▶ Task: Apart from the pictures, return every line of the listing exactly.

▶ Available data:
####
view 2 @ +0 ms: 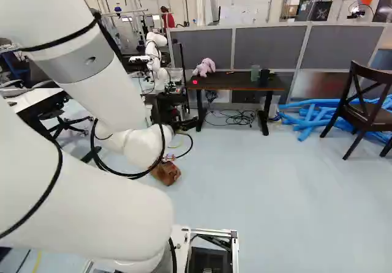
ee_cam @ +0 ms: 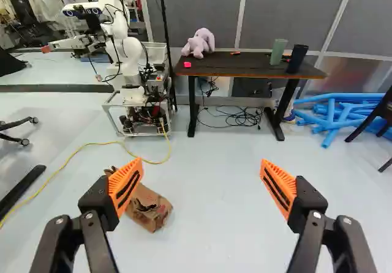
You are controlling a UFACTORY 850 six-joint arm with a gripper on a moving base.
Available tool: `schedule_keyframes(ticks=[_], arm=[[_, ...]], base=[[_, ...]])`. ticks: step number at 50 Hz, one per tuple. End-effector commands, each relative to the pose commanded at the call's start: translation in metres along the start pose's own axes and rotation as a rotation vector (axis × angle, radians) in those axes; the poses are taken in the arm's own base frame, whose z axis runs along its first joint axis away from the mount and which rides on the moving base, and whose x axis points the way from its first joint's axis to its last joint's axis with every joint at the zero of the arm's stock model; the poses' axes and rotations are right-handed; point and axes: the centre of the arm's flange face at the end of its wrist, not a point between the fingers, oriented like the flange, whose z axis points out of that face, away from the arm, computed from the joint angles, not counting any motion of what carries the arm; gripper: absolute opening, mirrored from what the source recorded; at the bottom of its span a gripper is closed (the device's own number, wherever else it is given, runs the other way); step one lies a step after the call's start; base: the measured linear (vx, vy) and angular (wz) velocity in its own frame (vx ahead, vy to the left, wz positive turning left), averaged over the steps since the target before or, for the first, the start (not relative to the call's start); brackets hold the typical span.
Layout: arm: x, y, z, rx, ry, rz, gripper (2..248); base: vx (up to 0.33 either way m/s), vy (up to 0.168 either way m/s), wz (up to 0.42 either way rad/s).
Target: Pick up the bag on the ground and place it on the table
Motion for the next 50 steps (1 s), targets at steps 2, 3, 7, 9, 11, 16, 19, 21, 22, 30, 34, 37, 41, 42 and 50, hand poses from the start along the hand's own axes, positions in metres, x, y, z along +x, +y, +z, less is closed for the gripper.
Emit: schedule_keyframes(ticks=[2,3,7,9,11,16,19,21,22,30,34,37,41,42,50], arm=[[0.0000,0.0000,0.0000,0.000,0.000,0.000,247],[0.0000,0.0000,0.0000,0.000,0.000,0.000,247],[0.0000,0.0000,0.0000,0.000,0.000,0.000,247],[0.0000,0.0000,0.0000,0.000,0.000,0.000,247],[0.0000,0.0000,0.0000,0.000,0.000,0.000,247],[0.0000,0.0000,0.0000,0.000,0.000,0.000,247],[0.0000,0.0000,0.0000,0.000,0.000,0.000,247],[0.0000,0.0000,0.0000,0.000,0.000,0.000,247],[0.0000,0.0000,0.0000,0.000,0.000,0.000,247],[0.0000,0.0000,0.0000,0.000,0.000,0.000,247],[0.0000,0.0000,0.0000,0.000,0.000,0.000,247],[0.0000,0.0000,0.0000,0.000,0.000,0.000,247],[0.0000,0.0000,0.0000,0.000,0.000,0.000,247],[0.0000,0.0000,0.0000,0.000,0.000,0.000,247],[0.0000,0.0000,0.0000,0.000,0.000,0.000,247]], base=[[0.096,0.013,0.023],[0.098,0.015,0.050],[0.100,0.026,0.123],[0.091,0.043,0.186],[0.089,0.051,0.219],[0.092,0.045,0.214],[0.073,0.036,0.186],[0.091,0.046,0.215],[0.079,0.046,0.214],[0.087,0.047,0.223],[0.086,0.047,0.218],[0.092,0.048,0.229],[0.091,0.049,0.232],[0.097,0.051,0.232],[0.098,0.051,0.240]])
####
▶ Expected output:
view 2 @ +0 ms: 
ee_cam @ +0 ms: 
You are controlling a UFACTORY 850 six-joint arm with a gripper on a moving base.
Available tool: `schedule_keyframes(ticks=[_], arm=[[_, ...]], base=[[_, ...]])`. ticks: step number at 50 Hz, one per tuple. End-effector commands, each relative to the pose commanded at the call's start: translation in metres along the start pose's own axes and rotation as a rotation vector (axis × angle, radians) in those axes; the poses are taken in the arm's own base frame, whose z axis runs along its first joint axis away from the mount and which rides on the moving base, and whose x axis points the way from its first joint's axis to its last joint's axis with every joint at the zero of the arm's stock model; the poses' axes and rotations are right-handed; point and axes: the centre of the arm's flange face at the end of its wrist, not a point between the fingers, oriented like the flange, whose z axis points out of that face, away from the arm, computed from the joint angles, not counting any motion of what carries the arm; gripper: absolute opening, mirrored from what the source recorded; at the bottom of its span a gripper is closed (the device's own number, wherever else it is given, runs the other way); step one lies a step after the call's start; base: the measured linear (vx, vy) and angular (wz) velocity in its own frame (vx ahead, vy to the left, wz positive turning left), averaged over the steps since the target before or, for the first, the start (not relative to the call's start); brackets hold the typical span.
Layout: arm: x, y, z, rx, ry, rz, gripper (2..248); base: vx (up to 0.33 either way m/s), vy (up to 0.168 either way m/s), wz (up to 0.42 either way rad/s).
Target: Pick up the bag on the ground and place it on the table
Motion for the next 50 steps (1 s), targets at steps 2, 3, 7, 9, 11, 16, 19, 21, 22, 30, 34, 37, 41, 42 and 50, hand poses from the start along the hand's own axes, positions in metres, x, y, z along +x, +y, +z, less is closed for the gripper.
Emit: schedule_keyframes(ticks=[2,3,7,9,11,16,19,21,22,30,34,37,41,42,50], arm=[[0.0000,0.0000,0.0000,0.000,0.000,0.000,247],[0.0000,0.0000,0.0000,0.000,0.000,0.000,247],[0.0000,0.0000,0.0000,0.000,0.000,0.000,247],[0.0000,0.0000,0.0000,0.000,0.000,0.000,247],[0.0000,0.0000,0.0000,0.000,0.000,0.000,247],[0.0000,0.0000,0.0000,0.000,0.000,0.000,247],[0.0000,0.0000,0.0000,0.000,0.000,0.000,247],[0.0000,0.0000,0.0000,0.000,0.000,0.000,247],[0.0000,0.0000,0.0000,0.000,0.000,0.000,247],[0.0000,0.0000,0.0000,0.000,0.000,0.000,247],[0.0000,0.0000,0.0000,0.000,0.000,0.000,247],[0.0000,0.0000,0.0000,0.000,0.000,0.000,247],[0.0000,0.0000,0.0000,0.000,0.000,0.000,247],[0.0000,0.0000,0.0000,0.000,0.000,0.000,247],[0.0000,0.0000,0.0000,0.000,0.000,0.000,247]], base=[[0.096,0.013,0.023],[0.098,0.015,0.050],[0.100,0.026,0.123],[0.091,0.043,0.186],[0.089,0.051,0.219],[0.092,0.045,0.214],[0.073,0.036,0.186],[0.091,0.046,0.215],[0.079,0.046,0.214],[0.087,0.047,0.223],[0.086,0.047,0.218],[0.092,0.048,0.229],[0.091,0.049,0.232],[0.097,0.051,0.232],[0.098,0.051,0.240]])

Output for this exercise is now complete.